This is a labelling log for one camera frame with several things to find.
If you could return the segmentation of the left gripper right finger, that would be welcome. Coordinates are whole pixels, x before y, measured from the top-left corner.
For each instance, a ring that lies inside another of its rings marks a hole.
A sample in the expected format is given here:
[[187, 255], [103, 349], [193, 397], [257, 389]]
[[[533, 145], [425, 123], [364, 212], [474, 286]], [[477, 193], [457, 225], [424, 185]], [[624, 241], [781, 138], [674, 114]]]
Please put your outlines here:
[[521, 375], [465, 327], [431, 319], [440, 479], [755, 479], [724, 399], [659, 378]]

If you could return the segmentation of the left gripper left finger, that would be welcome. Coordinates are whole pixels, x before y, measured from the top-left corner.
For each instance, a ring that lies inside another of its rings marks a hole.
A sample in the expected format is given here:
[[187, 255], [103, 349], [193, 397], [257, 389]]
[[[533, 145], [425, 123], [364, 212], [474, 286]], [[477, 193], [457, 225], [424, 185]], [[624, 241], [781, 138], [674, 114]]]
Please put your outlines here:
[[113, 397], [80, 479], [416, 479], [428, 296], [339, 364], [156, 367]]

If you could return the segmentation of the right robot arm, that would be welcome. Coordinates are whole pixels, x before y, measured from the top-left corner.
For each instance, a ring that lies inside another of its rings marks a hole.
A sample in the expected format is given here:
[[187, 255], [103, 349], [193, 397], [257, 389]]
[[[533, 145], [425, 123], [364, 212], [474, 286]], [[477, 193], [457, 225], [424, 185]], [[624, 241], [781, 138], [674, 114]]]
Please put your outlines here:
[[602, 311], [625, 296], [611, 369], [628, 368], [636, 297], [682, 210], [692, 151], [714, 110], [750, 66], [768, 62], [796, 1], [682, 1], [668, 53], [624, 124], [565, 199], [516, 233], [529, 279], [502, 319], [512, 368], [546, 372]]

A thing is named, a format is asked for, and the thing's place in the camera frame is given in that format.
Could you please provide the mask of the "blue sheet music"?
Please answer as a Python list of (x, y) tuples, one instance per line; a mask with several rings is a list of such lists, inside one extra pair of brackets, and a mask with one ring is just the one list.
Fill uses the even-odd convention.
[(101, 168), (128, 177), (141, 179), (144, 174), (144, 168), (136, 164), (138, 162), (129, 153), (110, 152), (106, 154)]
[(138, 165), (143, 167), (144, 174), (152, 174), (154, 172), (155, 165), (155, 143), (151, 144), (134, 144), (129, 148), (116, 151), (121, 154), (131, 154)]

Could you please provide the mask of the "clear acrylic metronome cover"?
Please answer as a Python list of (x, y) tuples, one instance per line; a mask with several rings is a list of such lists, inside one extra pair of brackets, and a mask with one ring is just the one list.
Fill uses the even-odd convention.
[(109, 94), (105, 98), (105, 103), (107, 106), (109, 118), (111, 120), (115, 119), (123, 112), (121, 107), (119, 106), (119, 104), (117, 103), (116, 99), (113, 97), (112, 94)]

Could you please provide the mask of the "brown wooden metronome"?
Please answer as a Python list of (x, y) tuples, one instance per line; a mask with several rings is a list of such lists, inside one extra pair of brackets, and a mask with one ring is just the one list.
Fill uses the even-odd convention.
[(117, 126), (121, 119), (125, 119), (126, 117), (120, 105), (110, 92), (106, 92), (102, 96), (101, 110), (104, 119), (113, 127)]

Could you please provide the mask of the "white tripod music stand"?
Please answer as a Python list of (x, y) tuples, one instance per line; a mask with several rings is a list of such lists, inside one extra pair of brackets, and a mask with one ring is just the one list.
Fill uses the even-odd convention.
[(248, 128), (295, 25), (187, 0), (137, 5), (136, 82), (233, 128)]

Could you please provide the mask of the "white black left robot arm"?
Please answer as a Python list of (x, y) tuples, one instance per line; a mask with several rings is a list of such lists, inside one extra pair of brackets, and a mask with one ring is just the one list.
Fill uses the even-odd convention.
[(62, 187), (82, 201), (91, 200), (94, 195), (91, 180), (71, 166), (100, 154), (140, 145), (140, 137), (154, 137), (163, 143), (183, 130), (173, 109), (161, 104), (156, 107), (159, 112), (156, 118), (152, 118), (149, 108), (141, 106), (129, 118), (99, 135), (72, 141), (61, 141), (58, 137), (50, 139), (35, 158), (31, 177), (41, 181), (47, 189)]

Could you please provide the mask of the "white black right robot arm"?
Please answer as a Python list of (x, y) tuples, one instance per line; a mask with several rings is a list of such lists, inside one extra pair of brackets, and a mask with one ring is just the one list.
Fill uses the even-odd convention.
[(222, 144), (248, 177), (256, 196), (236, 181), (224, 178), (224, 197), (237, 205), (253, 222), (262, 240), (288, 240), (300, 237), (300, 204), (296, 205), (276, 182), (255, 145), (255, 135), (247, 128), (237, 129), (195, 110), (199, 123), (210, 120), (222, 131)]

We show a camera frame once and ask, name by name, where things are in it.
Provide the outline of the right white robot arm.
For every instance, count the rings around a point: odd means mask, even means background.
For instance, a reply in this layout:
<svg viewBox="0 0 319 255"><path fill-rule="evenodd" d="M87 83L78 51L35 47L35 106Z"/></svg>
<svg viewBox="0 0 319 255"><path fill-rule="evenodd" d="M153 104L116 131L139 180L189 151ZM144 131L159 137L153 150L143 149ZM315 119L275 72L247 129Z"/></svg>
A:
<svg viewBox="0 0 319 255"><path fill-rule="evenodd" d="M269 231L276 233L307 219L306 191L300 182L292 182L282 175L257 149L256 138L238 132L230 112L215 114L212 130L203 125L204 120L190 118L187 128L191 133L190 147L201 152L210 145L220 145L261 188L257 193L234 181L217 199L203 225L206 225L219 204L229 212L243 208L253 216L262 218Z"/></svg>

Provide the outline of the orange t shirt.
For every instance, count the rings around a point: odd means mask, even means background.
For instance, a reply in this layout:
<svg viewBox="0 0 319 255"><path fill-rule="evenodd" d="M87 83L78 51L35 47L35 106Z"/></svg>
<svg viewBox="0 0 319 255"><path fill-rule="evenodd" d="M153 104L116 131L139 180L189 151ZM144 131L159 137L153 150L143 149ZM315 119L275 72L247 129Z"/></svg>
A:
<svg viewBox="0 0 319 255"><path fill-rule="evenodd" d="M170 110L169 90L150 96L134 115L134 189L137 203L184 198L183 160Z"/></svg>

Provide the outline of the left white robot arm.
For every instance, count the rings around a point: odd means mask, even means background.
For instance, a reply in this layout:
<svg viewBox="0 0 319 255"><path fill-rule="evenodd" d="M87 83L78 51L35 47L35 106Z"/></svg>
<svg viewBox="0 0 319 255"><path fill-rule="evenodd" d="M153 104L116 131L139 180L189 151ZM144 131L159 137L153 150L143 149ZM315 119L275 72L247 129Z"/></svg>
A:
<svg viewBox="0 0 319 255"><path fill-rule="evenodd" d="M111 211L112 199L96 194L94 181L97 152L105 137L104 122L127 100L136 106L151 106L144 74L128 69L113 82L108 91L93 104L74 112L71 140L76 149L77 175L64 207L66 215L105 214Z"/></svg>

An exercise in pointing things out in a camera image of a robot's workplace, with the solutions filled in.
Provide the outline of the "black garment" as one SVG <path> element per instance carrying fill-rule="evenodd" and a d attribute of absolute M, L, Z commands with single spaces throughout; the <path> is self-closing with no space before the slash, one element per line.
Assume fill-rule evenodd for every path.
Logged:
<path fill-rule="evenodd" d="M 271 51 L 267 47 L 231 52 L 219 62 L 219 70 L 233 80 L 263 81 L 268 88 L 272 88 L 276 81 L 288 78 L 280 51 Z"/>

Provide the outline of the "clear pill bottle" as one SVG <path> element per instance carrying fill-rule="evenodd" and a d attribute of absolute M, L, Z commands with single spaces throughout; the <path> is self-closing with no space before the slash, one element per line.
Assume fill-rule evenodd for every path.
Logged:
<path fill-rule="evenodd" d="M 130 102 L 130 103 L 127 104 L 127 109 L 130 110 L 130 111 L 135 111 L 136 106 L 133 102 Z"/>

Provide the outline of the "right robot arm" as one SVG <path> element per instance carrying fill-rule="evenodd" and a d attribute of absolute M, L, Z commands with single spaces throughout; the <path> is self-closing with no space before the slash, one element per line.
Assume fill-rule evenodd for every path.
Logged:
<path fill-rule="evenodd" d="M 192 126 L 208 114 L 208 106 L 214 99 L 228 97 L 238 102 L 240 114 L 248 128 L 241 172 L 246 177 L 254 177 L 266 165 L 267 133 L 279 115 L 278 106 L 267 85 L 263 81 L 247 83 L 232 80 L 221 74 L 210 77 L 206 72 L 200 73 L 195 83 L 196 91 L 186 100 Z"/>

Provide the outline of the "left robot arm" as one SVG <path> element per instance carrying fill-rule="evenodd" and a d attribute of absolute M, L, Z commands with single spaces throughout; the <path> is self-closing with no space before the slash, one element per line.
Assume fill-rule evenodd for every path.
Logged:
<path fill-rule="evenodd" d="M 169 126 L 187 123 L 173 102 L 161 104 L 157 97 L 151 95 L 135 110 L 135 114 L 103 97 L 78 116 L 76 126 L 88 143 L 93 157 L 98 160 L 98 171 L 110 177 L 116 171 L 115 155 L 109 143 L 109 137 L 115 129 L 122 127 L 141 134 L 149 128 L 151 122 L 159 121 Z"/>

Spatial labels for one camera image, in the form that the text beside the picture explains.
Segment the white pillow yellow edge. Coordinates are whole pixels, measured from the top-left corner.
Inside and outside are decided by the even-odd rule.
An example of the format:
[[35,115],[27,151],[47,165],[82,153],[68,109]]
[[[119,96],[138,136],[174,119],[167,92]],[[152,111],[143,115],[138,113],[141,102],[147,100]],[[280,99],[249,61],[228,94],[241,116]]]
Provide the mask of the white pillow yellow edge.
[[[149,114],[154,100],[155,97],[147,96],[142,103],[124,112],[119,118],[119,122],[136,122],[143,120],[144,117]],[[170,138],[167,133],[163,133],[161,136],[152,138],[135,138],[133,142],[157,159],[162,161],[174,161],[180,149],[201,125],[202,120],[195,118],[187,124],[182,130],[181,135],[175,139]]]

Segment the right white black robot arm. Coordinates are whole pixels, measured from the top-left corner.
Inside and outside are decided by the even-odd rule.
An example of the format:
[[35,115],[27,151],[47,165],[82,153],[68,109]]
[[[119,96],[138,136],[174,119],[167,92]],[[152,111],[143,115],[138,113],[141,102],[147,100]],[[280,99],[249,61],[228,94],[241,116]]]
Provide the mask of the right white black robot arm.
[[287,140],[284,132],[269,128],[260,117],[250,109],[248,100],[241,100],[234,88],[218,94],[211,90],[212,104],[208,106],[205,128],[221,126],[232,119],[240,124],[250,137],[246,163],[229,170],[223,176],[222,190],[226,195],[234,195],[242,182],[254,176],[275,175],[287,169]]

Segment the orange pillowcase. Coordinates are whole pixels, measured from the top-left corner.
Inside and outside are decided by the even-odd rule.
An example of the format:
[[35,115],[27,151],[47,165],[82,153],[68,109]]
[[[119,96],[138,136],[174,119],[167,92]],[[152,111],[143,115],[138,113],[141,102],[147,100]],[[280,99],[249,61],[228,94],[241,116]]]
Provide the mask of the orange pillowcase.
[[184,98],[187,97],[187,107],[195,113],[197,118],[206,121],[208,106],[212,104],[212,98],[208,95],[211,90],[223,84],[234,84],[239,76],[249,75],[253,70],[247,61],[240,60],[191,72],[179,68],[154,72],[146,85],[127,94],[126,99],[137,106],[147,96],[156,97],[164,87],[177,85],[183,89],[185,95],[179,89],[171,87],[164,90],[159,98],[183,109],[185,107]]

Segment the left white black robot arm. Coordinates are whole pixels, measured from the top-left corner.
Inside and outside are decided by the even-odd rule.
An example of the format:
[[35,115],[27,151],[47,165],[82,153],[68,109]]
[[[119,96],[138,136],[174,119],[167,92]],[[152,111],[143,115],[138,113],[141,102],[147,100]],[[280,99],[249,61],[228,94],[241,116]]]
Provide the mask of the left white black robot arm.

—————

» **EXERCISE GOAL**
What do the lines above say from the one containing "black left robot" down to the one containing "black right robot"? Return them exactly, both end lines included, and only them.

» **ANSWER TO THE PROBLEM**
Could you please provide the mask of the "white black left robot arm"?
Please answer as a Python list of (x, y) tuples, one instance per line; a mask with several rings is a list of such lists, inside one extra pair of brackets, and a mask with one ring is just the one list.
Fill uses the even-odd convention.
[(62, 187), (82, 201), (91, 200), (94, 195), (91, 180), (71, 166), (100, 154), (140, 145), (140, 137), (154, 137), (163, 143), (183, 130), (173, 109), (161, 104), (156, 107), (159, 112), (156, 118), (152, 118), (149, 108), (141, 106), (129, 118), (99, 135), (72, 141), (61, 141), (58, 137), (50, 139), (35, 158), (31, 177), (41, 181), (47, 189)]

Could you please provide the mask of the "white black right robot arm"?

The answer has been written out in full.